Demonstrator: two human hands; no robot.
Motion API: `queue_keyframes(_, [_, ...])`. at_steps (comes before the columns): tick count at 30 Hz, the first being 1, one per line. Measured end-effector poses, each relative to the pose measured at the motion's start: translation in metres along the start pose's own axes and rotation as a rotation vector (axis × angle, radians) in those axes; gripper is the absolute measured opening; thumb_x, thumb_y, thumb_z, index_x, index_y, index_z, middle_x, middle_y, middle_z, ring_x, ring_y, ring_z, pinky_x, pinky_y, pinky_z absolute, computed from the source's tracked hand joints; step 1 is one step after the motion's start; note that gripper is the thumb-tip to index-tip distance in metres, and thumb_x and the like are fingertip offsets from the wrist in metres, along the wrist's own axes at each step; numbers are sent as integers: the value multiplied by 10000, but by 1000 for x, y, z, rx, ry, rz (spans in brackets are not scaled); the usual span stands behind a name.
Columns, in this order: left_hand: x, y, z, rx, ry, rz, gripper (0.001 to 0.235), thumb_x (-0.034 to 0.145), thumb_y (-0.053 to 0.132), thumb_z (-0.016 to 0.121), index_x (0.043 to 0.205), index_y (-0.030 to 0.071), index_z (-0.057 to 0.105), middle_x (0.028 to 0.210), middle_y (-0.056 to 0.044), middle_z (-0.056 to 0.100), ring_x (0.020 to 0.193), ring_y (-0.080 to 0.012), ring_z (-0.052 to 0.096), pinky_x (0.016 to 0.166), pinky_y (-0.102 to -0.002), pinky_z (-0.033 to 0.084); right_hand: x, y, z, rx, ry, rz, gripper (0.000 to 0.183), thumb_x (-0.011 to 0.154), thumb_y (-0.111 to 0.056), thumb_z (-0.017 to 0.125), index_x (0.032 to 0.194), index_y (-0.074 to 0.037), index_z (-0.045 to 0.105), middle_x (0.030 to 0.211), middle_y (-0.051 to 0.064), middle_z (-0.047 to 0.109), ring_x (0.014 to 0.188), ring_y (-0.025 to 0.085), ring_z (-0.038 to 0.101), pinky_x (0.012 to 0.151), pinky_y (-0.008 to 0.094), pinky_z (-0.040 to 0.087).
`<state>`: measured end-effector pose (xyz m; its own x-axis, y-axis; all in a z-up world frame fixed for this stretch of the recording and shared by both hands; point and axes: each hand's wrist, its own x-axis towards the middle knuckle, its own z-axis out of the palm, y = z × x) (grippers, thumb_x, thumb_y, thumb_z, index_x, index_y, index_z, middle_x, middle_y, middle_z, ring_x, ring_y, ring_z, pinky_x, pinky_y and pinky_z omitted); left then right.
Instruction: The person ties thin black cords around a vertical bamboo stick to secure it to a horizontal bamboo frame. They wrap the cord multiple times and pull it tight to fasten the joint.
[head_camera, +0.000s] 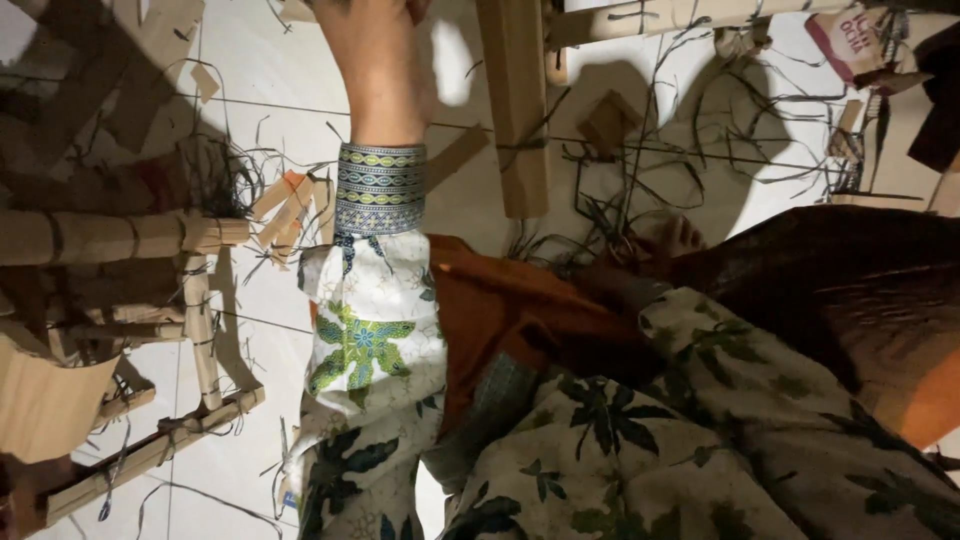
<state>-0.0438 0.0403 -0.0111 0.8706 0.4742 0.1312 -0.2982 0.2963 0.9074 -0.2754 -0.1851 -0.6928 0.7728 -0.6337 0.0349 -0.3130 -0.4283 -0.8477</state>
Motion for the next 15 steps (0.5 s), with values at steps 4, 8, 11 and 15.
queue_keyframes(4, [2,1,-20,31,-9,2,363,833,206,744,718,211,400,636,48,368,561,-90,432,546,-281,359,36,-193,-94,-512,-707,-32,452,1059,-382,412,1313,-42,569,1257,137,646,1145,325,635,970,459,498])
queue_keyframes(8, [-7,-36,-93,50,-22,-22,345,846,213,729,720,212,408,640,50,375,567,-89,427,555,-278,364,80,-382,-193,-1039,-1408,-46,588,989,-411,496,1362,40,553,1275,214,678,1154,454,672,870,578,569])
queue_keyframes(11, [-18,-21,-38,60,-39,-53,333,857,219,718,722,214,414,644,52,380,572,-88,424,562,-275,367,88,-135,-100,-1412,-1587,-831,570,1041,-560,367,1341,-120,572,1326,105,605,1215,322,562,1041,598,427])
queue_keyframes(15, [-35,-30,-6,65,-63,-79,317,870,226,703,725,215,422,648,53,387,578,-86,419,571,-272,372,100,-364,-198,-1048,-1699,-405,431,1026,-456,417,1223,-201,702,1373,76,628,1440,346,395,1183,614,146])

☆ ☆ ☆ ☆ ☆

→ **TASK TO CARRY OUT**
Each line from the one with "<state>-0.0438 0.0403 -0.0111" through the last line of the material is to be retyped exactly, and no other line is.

→ **SOLUTION BELOW**
<state>-0.0438 0.0403 -0.0111 0.8706 0.4742 0.1312 -0.2982 0.2963 0.9074 -0.2754 -0.1851 -0.6928 0.7728 -0.6337 0.0349 -0.3130 -0.4283 -0.8477</state>
Motion for the next 15 steps (0.5 s), with values at steps 4, 8, 11 and 15.
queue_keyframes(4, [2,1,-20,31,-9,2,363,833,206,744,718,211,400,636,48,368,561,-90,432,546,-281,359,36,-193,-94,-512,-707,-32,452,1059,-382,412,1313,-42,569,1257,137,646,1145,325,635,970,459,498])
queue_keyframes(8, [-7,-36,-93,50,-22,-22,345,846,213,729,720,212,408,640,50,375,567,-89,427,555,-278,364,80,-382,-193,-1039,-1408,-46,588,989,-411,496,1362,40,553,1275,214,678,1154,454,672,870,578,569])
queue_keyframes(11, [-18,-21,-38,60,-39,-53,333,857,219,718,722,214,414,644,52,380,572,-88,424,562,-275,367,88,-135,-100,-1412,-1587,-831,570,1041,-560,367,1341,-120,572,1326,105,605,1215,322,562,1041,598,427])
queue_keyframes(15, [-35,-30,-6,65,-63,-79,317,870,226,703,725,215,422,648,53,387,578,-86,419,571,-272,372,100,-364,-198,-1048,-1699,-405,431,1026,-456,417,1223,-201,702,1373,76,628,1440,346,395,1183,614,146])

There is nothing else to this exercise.